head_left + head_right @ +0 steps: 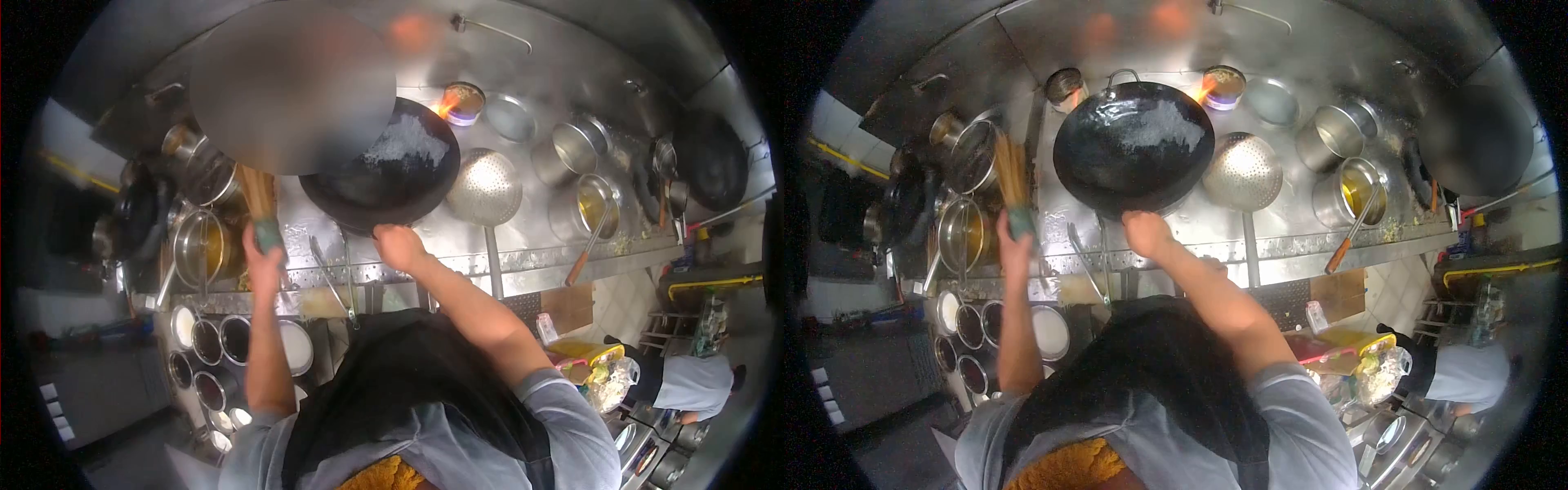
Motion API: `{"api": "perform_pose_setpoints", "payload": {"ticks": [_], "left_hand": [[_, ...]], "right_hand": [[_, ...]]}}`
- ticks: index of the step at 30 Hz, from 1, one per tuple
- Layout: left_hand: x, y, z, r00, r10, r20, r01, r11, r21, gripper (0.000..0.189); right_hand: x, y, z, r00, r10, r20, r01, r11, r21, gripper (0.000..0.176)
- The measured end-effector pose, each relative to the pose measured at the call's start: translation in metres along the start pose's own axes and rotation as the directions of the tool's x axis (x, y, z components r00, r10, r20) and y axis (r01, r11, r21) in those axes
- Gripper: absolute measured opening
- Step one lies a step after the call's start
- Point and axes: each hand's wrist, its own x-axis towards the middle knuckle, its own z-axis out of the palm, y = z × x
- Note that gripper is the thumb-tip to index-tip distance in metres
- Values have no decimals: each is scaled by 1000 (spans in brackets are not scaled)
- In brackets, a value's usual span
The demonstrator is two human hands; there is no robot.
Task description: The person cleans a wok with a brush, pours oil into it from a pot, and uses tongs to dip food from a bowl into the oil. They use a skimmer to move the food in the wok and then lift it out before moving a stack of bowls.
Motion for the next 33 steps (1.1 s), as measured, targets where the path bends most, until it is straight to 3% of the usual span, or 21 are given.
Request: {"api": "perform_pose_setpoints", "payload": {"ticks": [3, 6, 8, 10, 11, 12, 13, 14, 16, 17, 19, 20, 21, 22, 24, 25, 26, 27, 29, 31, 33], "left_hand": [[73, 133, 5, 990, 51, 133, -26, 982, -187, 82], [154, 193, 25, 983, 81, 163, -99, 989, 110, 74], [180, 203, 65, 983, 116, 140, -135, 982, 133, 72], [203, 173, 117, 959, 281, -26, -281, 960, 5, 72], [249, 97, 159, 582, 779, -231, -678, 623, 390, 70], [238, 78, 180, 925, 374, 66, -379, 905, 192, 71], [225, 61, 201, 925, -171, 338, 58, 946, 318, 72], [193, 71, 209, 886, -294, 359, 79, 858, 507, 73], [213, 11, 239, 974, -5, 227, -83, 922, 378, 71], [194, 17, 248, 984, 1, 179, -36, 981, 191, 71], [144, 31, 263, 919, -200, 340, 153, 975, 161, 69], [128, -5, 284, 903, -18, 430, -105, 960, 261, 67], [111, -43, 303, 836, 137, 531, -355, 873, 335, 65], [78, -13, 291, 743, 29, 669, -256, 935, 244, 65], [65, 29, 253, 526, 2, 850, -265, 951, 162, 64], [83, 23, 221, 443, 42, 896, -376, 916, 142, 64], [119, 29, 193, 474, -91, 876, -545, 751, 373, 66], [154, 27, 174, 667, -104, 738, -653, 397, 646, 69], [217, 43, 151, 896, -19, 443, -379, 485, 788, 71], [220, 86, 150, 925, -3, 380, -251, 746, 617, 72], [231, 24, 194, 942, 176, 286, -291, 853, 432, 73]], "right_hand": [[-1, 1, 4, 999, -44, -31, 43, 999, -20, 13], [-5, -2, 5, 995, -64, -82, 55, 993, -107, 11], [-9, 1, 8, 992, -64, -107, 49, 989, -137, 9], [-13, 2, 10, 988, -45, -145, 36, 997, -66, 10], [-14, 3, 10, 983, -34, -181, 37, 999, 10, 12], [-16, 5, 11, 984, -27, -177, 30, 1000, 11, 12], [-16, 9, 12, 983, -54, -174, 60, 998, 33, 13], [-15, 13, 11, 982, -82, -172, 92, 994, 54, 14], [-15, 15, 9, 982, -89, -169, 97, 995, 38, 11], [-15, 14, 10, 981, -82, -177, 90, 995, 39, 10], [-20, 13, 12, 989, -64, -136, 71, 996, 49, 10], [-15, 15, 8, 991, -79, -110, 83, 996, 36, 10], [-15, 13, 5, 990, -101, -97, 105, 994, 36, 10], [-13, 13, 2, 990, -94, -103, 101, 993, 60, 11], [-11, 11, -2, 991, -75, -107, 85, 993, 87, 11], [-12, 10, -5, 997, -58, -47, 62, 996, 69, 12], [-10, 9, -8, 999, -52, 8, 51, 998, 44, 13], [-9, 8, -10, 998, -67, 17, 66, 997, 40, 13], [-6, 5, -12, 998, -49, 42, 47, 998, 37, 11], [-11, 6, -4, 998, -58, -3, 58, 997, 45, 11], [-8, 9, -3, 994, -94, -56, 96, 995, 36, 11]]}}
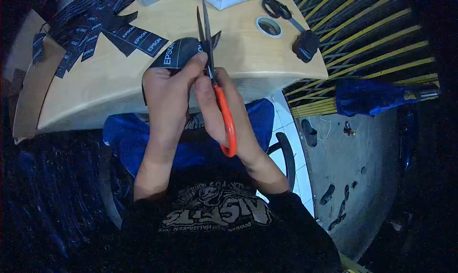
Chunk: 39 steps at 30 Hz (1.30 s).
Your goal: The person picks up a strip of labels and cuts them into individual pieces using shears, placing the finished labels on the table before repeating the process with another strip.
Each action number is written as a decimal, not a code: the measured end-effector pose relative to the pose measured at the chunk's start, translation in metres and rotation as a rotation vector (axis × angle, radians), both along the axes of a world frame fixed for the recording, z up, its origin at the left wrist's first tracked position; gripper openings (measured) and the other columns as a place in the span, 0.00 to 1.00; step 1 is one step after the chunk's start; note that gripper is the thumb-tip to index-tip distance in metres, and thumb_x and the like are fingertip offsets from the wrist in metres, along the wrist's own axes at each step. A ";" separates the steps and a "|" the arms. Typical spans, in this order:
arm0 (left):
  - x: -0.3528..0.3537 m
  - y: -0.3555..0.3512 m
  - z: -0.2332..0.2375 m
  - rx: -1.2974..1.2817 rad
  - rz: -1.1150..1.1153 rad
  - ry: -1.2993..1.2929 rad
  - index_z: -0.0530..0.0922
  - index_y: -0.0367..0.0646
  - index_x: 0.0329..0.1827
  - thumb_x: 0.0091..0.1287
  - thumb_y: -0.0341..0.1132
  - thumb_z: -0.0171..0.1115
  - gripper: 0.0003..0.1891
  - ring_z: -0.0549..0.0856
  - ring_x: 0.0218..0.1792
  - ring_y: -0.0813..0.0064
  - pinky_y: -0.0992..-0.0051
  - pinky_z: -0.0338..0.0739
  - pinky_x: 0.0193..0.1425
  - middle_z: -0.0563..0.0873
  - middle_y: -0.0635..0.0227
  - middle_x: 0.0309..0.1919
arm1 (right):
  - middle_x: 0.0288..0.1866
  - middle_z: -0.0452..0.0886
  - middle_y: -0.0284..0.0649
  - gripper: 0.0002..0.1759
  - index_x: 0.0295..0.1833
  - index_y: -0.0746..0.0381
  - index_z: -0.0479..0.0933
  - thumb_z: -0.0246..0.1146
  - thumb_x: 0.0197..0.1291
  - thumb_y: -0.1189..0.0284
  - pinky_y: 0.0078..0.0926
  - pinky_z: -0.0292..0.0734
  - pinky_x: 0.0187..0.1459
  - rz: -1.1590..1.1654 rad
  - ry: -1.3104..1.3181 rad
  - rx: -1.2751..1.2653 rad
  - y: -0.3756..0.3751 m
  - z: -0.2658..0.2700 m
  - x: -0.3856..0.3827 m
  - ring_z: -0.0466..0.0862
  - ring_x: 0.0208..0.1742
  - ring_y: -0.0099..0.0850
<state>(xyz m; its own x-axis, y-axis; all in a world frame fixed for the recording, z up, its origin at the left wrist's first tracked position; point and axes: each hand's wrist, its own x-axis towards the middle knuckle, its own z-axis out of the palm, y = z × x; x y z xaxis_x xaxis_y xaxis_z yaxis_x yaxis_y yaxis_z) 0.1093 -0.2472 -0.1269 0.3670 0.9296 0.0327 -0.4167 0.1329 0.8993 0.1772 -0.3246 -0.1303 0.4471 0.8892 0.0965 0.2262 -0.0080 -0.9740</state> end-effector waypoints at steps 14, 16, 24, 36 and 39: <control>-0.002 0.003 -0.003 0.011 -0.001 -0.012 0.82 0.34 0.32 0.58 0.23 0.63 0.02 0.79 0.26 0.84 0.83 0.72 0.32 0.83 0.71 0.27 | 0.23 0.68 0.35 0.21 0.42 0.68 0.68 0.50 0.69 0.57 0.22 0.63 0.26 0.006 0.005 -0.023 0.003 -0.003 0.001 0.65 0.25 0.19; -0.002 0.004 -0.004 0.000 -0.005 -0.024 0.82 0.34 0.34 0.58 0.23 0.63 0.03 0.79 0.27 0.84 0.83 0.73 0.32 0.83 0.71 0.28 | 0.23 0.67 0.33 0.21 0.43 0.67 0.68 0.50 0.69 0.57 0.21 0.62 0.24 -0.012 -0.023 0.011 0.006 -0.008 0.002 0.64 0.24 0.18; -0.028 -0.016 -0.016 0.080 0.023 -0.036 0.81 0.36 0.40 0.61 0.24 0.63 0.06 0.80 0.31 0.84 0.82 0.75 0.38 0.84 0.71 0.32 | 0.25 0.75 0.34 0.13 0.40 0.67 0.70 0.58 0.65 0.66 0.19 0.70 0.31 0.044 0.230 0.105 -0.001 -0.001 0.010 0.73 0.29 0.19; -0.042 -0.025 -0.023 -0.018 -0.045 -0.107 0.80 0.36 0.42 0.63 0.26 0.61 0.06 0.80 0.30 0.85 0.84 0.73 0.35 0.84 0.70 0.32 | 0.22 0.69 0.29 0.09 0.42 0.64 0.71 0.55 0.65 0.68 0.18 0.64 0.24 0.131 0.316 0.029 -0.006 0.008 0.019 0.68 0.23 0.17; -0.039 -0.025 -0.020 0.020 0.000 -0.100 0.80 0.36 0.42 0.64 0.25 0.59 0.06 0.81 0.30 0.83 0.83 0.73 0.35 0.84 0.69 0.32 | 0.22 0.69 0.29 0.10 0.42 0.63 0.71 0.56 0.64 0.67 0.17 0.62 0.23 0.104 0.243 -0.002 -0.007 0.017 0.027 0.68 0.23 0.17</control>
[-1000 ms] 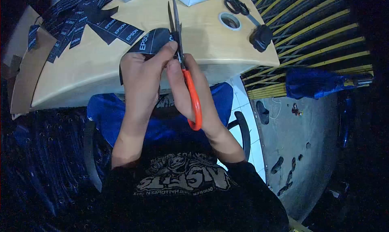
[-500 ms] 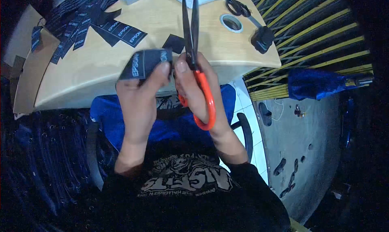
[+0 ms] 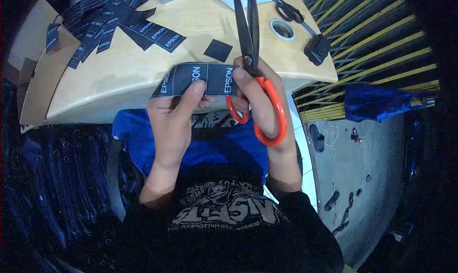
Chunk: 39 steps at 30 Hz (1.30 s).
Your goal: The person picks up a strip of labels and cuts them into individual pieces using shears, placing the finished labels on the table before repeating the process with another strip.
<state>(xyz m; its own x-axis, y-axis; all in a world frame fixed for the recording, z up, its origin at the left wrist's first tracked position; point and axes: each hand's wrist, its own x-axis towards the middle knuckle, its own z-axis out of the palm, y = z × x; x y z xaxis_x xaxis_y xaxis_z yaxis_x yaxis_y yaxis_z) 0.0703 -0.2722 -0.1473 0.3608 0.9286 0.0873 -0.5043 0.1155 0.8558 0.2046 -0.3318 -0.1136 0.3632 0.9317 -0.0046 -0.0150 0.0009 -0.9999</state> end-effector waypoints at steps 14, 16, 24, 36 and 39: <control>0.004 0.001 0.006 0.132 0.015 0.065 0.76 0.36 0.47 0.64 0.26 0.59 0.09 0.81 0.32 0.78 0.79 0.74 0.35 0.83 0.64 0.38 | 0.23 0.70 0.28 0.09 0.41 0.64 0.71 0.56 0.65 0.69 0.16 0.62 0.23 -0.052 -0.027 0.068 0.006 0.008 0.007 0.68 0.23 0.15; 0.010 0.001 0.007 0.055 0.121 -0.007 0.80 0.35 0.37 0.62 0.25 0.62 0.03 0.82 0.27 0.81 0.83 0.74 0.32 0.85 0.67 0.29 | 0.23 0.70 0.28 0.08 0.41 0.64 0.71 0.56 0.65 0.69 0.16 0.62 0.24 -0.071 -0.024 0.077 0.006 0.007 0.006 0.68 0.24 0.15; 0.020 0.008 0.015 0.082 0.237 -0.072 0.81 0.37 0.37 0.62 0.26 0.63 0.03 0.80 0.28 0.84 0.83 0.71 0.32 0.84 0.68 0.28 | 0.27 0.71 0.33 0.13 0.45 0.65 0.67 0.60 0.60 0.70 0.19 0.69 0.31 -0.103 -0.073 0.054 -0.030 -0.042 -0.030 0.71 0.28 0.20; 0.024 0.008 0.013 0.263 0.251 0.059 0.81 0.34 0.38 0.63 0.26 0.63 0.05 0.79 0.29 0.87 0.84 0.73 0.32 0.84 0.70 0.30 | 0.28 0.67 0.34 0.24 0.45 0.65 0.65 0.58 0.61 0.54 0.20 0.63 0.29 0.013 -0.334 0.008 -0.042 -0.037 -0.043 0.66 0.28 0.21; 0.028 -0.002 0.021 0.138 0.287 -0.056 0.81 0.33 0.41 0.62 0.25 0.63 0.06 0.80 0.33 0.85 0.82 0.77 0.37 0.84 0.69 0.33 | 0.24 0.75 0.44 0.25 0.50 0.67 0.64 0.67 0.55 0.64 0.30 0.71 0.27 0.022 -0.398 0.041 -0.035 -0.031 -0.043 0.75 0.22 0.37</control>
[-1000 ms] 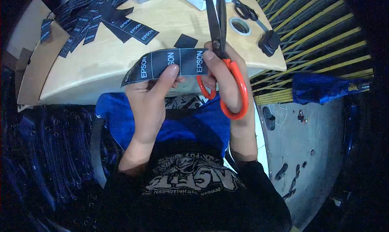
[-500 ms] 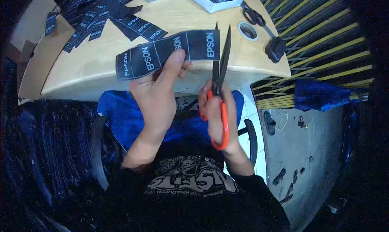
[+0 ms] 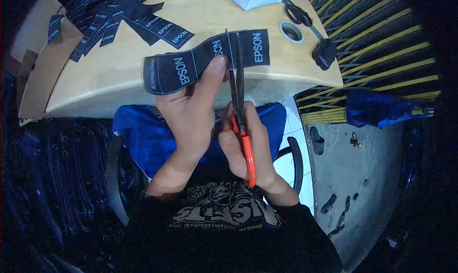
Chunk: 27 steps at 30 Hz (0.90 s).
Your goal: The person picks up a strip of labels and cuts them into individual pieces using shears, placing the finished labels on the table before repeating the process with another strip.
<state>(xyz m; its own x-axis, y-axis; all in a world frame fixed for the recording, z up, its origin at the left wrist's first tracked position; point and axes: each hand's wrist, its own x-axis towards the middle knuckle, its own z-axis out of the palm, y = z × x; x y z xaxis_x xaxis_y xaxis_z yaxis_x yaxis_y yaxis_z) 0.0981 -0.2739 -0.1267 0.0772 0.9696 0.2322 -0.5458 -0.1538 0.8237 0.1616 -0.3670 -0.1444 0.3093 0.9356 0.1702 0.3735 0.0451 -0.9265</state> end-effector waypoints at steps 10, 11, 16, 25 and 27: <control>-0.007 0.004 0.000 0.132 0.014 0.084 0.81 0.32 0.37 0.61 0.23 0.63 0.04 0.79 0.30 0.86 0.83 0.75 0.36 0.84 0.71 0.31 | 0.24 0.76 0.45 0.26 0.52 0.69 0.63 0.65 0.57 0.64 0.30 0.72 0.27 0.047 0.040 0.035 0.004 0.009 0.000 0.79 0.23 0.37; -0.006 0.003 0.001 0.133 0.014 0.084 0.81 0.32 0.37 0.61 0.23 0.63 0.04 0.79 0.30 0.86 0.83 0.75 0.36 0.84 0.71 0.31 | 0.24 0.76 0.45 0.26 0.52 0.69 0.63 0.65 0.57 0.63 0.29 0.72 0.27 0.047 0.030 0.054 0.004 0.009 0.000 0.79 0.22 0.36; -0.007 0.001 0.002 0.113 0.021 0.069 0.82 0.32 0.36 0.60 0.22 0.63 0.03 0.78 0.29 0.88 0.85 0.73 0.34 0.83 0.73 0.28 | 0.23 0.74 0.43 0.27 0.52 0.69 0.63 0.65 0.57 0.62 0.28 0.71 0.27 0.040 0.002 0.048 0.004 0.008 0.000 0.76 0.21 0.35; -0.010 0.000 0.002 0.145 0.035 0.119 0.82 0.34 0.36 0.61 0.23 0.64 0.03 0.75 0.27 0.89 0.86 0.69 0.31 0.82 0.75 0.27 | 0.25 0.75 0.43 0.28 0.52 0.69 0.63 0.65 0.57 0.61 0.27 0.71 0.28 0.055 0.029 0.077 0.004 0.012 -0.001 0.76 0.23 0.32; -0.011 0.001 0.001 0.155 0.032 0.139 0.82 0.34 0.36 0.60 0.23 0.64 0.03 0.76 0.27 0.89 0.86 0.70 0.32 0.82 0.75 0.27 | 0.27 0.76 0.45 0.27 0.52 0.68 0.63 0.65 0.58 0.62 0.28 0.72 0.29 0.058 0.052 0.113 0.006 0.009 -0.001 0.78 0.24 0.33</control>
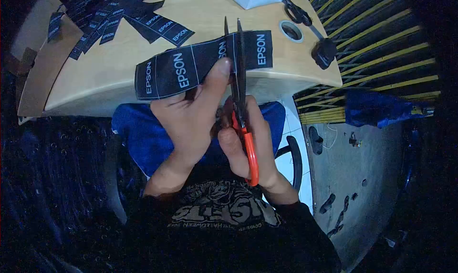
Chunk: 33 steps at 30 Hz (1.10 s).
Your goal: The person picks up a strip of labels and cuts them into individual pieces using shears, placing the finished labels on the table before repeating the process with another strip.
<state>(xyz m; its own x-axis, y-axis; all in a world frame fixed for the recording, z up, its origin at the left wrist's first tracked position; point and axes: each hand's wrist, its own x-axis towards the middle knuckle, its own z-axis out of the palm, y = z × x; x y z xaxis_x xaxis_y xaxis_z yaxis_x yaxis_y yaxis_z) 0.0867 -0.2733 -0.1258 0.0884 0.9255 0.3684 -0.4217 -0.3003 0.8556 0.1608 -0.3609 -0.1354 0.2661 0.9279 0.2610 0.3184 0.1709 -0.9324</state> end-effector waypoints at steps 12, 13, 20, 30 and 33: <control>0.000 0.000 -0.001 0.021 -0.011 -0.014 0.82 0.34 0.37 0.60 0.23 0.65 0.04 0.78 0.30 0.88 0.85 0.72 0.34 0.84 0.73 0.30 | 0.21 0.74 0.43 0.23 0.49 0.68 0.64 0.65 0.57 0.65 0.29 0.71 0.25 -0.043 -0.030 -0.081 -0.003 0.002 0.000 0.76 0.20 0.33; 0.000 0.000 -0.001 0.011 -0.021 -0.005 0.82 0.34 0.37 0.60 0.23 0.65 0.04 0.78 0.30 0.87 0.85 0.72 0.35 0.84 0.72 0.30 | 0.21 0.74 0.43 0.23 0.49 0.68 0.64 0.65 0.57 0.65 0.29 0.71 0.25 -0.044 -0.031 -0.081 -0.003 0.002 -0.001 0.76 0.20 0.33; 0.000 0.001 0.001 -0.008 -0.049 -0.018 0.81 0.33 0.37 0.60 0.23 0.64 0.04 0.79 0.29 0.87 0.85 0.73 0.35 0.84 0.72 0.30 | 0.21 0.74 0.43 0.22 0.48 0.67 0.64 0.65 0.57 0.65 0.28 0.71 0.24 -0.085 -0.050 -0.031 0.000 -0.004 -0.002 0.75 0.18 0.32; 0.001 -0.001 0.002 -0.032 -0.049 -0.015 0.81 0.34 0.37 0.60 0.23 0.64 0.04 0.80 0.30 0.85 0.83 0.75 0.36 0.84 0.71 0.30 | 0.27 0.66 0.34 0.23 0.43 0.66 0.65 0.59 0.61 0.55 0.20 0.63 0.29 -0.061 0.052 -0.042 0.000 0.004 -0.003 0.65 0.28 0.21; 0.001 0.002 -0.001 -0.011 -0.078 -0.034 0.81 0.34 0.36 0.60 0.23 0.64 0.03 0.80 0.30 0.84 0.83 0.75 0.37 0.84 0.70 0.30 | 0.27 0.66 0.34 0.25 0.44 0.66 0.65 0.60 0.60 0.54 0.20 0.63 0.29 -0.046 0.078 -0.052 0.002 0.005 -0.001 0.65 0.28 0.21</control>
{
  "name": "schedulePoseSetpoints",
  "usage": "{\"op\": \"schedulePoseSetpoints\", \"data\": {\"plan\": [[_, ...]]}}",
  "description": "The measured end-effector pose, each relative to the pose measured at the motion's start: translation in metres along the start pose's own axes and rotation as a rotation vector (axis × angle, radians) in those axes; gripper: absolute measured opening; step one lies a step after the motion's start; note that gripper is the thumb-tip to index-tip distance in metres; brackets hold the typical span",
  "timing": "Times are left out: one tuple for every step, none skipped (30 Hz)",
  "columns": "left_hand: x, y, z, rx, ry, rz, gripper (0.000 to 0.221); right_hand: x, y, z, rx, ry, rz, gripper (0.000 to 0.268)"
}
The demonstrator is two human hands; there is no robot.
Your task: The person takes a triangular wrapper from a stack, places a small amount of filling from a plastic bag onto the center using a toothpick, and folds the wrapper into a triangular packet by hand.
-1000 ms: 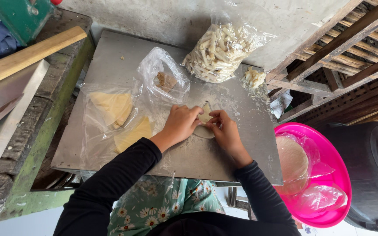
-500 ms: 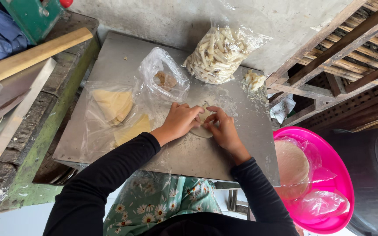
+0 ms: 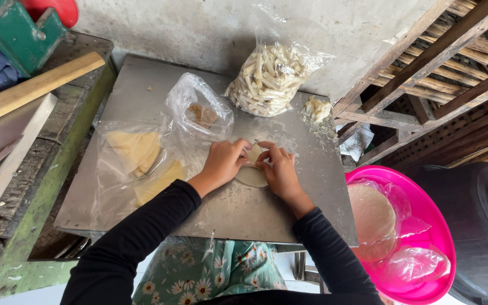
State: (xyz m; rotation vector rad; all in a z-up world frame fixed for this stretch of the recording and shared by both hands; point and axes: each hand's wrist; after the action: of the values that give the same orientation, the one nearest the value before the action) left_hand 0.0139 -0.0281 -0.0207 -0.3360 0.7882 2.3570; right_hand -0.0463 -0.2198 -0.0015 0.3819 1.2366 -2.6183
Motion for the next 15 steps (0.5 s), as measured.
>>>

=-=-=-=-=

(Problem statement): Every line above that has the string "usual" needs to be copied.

(Answer to this task):
- In brackets, a value's usual span
Motion for the next 33 steps (1.1 s), as measured, targets where the path bends most, until it is straight to 3% of the usual span, or 21 are given.

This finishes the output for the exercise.